I haven't gotten checked yet, still at work. I will have to go later this evening if I can get myself to. I am going to try and locate the number before I leave work for victims services, so I'm ready.
 
Mytai, I just want to say how impressive you are. I don't know how you find the courage to keep going like this, to drive, go to work and to have gone to hospital on your own. You are an inspiration and you truly deserve to finally get the support you need to make yourself safe from this man forever.
 
I've decided that I need to go to the hospital and actually have the exam done. I tried calling that rape crisis line again and the lady kept asking why I couldn't just go by myself, so I hung up. I looked up the number for the victim services in my city, and no one is answering the phone - I don't know if they are always available though. I even tried to call my T as a last resort, but I know she shuts her ringer off after a certain time and so no response from her.
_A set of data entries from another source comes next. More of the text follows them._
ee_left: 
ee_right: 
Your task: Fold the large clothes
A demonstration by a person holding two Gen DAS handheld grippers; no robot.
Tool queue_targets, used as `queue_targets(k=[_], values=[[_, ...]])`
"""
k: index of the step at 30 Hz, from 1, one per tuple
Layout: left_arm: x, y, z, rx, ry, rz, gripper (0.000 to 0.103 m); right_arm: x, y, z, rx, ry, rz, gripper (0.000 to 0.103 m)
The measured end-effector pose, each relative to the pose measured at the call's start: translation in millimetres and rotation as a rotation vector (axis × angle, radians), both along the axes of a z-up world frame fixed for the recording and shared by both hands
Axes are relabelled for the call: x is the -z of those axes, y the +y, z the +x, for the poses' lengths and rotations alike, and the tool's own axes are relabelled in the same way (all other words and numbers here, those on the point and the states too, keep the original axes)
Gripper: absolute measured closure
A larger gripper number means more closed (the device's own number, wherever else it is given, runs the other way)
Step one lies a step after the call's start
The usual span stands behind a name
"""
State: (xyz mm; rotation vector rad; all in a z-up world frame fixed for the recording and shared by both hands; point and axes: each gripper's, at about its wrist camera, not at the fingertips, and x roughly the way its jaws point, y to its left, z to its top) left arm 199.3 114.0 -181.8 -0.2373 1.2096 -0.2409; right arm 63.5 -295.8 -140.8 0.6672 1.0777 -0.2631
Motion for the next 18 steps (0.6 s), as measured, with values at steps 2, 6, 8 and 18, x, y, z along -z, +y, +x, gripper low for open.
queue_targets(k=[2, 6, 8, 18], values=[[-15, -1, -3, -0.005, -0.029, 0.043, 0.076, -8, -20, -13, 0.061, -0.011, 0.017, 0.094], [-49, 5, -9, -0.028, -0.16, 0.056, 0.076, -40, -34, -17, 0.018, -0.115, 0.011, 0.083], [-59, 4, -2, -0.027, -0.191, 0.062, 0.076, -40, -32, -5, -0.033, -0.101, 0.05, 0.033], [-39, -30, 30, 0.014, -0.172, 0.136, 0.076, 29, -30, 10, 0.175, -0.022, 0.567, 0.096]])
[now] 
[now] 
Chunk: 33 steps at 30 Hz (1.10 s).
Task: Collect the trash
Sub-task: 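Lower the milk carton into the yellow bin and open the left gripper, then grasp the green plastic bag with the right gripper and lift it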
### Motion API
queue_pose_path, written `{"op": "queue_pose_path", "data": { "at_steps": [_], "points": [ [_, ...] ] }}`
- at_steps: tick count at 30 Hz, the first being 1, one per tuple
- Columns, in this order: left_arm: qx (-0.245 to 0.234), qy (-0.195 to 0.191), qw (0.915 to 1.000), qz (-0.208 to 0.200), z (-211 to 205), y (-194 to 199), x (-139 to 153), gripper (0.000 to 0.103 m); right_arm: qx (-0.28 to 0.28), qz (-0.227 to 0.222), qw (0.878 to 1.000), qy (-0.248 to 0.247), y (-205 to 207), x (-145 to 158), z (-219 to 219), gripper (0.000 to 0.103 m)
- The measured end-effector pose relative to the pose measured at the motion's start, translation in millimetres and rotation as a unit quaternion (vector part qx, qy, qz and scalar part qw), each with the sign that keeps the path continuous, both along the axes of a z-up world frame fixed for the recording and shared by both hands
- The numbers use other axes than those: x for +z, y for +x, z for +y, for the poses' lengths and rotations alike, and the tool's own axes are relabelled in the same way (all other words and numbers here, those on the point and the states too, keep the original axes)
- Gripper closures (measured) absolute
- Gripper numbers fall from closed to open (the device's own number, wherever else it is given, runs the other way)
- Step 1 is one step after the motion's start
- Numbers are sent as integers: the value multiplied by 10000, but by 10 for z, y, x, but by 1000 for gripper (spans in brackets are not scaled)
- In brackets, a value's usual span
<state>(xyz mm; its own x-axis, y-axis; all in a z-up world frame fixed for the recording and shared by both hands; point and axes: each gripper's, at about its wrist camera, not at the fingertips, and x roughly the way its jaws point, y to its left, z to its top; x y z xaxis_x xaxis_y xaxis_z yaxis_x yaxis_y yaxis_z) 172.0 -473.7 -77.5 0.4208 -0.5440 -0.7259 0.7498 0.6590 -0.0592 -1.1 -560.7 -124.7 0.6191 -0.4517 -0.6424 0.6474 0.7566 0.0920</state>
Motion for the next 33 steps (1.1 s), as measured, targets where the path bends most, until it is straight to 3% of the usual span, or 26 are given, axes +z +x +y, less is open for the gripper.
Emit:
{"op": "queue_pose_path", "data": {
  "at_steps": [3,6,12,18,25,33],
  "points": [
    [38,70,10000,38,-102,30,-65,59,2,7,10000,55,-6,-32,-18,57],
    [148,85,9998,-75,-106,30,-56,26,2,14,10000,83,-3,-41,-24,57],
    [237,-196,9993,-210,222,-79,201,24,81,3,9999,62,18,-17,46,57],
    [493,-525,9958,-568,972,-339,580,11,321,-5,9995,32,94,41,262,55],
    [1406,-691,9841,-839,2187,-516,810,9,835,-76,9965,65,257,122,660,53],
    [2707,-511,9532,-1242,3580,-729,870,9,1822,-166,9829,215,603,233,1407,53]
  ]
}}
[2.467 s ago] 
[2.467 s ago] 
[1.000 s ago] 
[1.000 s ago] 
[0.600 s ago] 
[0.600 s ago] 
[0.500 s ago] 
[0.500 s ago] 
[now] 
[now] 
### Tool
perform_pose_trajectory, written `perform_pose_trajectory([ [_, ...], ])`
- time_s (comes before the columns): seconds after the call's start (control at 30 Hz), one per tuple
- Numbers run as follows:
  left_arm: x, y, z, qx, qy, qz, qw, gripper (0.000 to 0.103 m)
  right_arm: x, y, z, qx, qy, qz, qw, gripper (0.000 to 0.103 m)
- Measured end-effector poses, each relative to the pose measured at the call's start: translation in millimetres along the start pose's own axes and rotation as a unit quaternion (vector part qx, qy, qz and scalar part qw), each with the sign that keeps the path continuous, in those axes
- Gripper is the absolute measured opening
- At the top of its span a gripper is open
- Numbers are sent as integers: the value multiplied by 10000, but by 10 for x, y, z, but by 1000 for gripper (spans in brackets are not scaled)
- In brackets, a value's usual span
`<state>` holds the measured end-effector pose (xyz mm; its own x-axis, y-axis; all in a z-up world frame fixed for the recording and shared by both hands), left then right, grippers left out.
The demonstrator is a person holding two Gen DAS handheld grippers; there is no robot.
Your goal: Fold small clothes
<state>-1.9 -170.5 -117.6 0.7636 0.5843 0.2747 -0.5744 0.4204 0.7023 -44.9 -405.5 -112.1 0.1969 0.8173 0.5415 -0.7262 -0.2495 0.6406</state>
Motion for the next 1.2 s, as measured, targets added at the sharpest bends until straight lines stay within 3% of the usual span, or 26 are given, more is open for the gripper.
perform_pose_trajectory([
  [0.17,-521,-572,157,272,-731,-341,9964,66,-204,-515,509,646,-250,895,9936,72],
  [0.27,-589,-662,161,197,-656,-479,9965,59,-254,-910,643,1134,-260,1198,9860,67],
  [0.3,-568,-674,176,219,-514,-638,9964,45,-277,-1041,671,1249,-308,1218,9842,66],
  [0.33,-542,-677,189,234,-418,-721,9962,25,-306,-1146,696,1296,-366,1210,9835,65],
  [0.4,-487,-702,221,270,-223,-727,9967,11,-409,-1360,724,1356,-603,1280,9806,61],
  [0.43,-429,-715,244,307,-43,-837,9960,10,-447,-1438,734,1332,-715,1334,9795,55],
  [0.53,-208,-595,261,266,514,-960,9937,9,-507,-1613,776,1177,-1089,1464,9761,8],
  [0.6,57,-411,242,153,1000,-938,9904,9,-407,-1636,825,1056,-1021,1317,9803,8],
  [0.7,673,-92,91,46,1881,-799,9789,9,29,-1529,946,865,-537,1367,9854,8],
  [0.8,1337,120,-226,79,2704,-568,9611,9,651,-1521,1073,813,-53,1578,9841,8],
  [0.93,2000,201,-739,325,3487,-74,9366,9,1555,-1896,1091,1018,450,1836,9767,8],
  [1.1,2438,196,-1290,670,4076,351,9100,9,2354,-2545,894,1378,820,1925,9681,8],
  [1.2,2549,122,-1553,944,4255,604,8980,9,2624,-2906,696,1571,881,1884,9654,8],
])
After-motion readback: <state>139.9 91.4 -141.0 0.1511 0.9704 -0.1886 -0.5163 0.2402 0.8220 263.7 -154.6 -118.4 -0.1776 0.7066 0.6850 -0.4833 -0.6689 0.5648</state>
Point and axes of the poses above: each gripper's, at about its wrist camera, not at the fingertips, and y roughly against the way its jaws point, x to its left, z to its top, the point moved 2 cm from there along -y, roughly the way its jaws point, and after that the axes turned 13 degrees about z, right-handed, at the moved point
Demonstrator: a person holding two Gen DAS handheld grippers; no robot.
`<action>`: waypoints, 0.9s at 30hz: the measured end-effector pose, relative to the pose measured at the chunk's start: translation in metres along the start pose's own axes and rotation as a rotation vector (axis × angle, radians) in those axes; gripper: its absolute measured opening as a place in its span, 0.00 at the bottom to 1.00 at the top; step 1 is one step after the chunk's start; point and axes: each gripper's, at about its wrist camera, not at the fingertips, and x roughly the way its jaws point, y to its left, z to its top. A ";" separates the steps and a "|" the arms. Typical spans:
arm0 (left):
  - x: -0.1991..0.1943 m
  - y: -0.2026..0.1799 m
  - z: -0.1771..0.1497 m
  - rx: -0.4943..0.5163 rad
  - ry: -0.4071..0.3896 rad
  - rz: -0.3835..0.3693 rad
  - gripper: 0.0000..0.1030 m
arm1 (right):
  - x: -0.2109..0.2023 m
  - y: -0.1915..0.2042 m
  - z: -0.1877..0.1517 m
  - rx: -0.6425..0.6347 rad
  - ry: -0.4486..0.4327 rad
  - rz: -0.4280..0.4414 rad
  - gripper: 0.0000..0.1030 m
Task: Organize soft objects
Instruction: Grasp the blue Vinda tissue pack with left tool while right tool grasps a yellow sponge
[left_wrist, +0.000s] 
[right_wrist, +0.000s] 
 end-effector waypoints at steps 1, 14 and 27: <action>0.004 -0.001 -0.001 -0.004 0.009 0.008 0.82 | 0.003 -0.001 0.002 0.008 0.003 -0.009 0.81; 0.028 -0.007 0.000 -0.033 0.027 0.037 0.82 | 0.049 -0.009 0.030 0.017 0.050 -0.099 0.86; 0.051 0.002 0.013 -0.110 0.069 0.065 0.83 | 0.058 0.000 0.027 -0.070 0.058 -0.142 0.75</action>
So I guess I'm going on my own again. This time I've got to try and stick it out. But I still have no support, and I'm so scared right now.
 
Dear mytai, I know, this may sound ridiculous to you, as I'm of course aware, that you're physically on your own. But I'm with you in my thoughts, and I know that others here on the forum will be too! I lit 3 candles for you mytai. You're not allone!

Can you stay in contact with the forum via smart-phone? Just in case you need support...
 
I'm sorry, that didn't sound very sincere. I just don't know what to say to people, I normally just sit by and let everyone else do the talking. I really do wish you the best though. I can't say how I would feel in your situation, as I have never had an "exam" either.
 
I truly hope this was as Ok as it could be. Or should I see as minimally horrendous as possible. I think you are incredible. I wish your situation was such that this wasn't so necessary. I truly hope there was still enough evidence.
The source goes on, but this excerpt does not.